§ YOUR TASK
An image-free, verbatim transcription of the records is the expected result.

§ DATASET
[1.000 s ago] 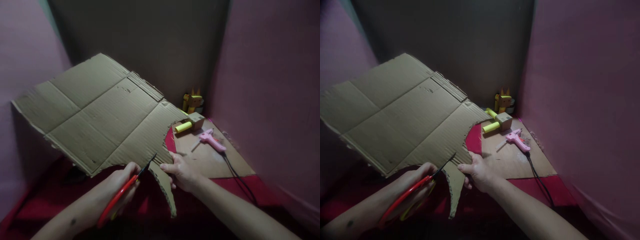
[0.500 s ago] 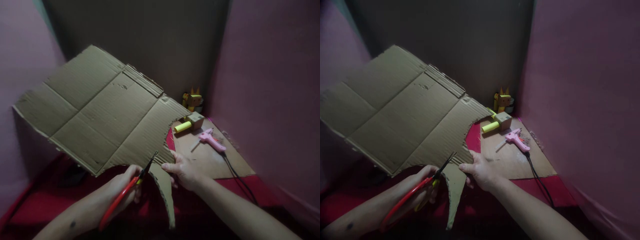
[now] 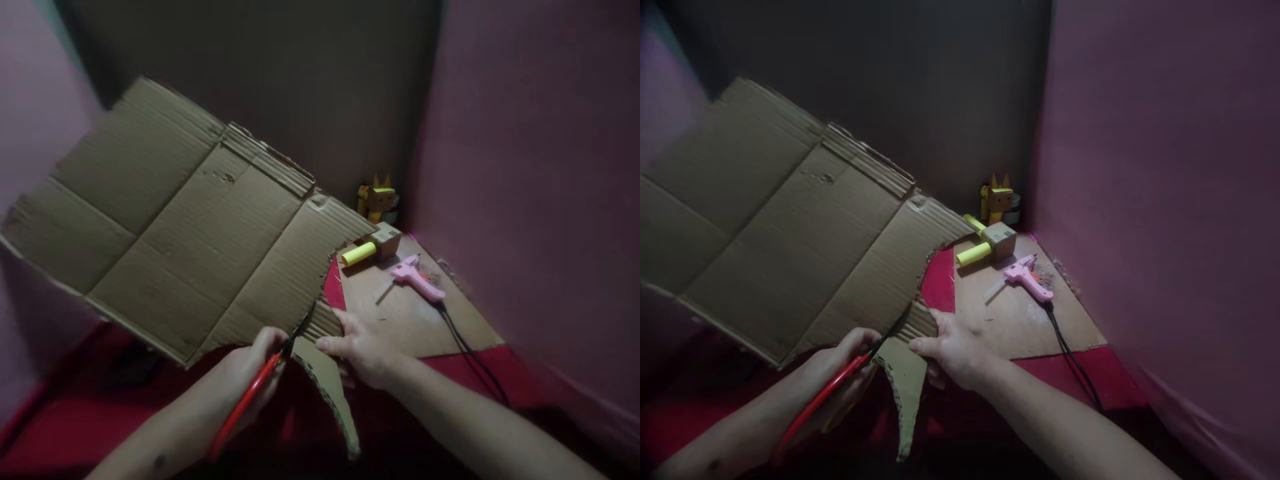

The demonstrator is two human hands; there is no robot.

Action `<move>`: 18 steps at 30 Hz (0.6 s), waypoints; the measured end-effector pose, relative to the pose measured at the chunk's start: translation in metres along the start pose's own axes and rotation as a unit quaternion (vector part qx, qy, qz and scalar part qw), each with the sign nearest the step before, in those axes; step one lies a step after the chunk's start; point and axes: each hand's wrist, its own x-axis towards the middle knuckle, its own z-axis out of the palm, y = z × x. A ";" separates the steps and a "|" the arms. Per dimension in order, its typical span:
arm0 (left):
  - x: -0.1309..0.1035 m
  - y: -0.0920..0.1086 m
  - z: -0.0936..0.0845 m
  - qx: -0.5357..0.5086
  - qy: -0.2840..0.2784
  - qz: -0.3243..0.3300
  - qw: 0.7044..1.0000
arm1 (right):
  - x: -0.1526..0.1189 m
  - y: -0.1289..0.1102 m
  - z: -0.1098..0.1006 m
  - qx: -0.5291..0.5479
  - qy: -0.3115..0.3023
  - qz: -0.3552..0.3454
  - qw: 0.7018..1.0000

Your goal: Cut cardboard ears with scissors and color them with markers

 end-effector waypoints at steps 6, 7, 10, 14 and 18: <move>0.010 -0.004 0.012 0.030 0.043 -0.007 0.999 | 0.004 -0.001 -0.006 0.002 -0.002 0.003 1.000; 0.011 -0.004 0.014 -0.008 0.024 -0.024 0.999 | 0.004 -0.001 -0.007 -0.003 -0.005 0.012 1.000; 0.013 0.000 0.014 -0.101 -0.036 -0.093 0.990 | 0.004 0.000 -0.007 -0.022 0.000 0.023 0.999; 0.008 0.008 0.001 -0.111 -0.097 -0.015 0.989 | 0.004 0.002 -0.004 -0.035 -0.008 0.029 0.999; 0.012 0.010 -0.003 -0.081 -0.086 0.016 0.993 | 0.005 0.004 -0.004 -0.019 -0.024 0.028 0.999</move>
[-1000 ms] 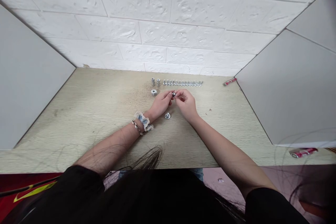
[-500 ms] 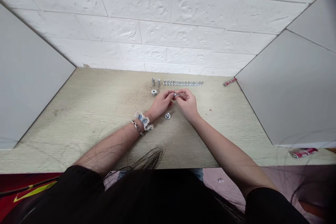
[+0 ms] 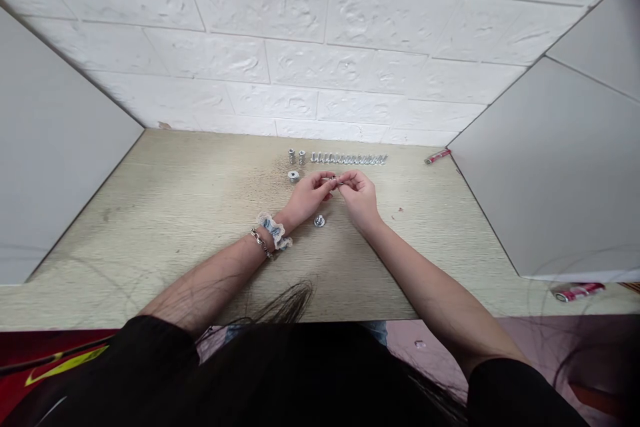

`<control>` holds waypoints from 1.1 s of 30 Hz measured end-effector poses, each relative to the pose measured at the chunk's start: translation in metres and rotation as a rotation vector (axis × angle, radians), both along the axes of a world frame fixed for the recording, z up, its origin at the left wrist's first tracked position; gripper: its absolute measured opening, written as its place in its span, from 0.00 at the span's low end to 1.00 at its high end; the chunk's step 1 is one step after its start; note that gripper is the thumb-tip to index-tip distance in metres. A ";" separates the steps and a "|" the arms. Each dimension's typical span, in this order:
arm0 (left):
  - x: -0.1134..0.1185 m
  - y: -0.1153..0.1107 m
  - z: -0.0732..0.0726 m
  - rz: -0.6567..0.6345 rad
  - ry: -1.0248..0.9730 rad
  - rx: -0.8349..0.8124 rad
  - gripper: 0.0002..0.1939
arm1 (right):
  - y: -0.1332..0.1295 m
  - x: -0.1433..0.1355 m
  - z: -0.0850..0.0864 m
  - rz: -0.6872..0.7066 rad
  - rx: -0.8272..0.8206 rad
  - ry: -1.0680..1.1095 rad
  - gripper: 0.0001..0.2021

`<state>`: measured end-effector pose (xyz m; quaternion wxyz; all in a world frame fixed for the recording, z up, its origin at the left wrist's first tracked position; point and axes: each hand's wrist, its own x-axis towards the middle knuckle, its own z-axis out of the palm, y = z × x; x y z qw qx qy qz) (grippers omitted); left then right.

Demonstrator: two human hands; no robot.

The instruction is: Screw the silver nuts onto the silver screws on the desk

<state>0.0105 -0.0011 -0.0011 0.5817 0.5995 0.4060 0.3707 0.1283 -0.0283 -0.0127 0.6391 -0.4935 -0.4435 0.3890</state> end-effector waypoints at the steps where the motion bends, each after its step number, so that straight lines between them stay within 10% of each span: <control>1: 0.000 0.000 0.000 0.001 0.001 0.004 0.15 | 0.000 0.001 -0.001 -0.007 0.006 0.023 0.04; 21: 0.002 0.002 -0.004 0.086 0.018 0.065 0.10 | 0.005 0.004 -0.010 -0.039 -0.091 -0.143 0.05; 33: -0.001 -0.003 -0.009 0.063 0.079 0.282 0.14 | 0.001 0.004 -0.003 0.103 -0.132 -0.182 0.26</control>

§ RESULT FOR THIS TASK
[1.000 s ago] 
[0.500 s ago] 
[now] 

The demonstrator is two human hands; there is no robot.

Action `<move>`: 18 steps at 30 Hz (0.6 s), waypoints; the measured end-effector pose, relative to the pose measured at the chunk's start: translation in metres along the start pose's own axes and rotation as a unit quaternion (vector part qx, qy, qz and scalar part qw), each with the sign nearest the step before, in those axes; step one lies a step after the chunk's start; point and axes: each hand's wrist, its own x-axis towards the middle knuckle, its own z-axis out of the palm, y = z × x. A ";" separates the steps and a "|" the arms. Per dimension in order, its typical span:
arm0 (left):
  - x: -0.1309..0.1035 m
  - y: -0.0920..0.1086 m
  - z: -0.0936..0.0845 m
  - qx: -0.5357..0.5086
  - qy: -0.2840..0.2784
  - qz: -0.3243..0.3300
  - qw: 0.7044..1.0000
arm1 (right):
  - x: -0.1526..0.1189 m
  - y: -0.1289..0.1102 m
  - z: -0.1098..0.1006 m
  - qx: -0.5291..0.5479
  - qy: -0.3115..0.3023
  - qz: -0.3552..0.3454
  - qw: 0.7018..1.0000

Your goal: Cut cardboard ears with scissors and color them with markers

 end-effector waypoints at steps 6, 7, 10, 14 and 18: <move>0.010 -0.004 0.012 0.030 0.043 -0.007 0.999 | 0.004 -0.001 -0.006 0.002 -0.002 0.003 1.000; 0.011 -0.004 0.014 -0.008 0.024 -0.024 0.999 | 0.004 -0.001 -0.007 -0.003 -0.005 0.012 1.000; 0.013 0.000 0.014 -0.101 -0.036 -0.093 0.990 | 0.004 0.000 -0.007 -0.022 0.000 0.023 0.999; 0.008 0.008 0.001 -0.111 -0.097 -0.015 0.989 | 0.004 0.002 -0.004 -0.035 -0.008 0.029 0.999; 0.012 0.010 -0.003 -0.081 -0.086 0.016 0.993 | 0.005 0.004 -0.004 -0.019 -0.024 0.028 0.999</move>
[-1000 ms] 
[-500 ms] 
[+0 ms] 

`<control>` holds waypoints from 1.1 s of 30 Hz measured end-effector poses, each relative to the pose measured at the chunk's start: translation in metres and rotation as a rotation vector (axis × angle, radians), both along the axes of a world frame fixed for the recording, z up, its origin at the left wrist's first tracked position; gripper: its absolute measured opening, written as its place in its span, from 0.00 at the span's low end to 1.00 at its high end; the chunk's step 1 is one step after its start; note that gripper is the thumb-tip to index-tip distance in metres. A ";" separates the steps and a "|" the arms. Each dimension's typical span, in this order:
arm0 (left):
  - x: -0.1134..0.1185 m
  - y: -0.1153..0.1107 m
  - z: -0.0732..0.0726 m
  - rz: -0.6567..0.6345 rad
  - ry: -1.0248..0.9730 rad
  - rx: -0.8349..0.8124 rad
  - gripper: 0.0002..0.1939
arm1 (right):
  - y: -0.1332..0.1295 m
  - x: -0.1433..0.1355 m
  - z: -0.0850..0.0864 m
  - rz: -0.6872..0.7066 rad
  - rx: -0.8272..0.8206 rad
  - ry: -1.0680..1.1095 rad
  - gripper: 0.0001..0.2021

`<state>`: measured end-effector pose (xyz m; quaternion wxyz; all in a world frame fixed for the recording, z up, its origin at the left wrist's first tracked position; point and axes: each hand's wrist, its own x-axis towards the middle knuckle, its own z-axis out of the palm, y = z × x; x y z qw qx qy qz) (grippers omitted); left then right.

Demonstrator: two human hands; no robot.

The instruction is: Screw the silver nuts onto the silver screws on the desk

<state>0.0105 -0.0011 -0.0011 0.5817 0.5995 0.4060 0.3707 0.1283 -0.0283 -0.0127 0.6391 -0.4935 -0.4435 0.3890</state> end-effector waypoints at the steps where the motion bends, each after its step number, so that straight lines between them stay within 10% of each span: <control>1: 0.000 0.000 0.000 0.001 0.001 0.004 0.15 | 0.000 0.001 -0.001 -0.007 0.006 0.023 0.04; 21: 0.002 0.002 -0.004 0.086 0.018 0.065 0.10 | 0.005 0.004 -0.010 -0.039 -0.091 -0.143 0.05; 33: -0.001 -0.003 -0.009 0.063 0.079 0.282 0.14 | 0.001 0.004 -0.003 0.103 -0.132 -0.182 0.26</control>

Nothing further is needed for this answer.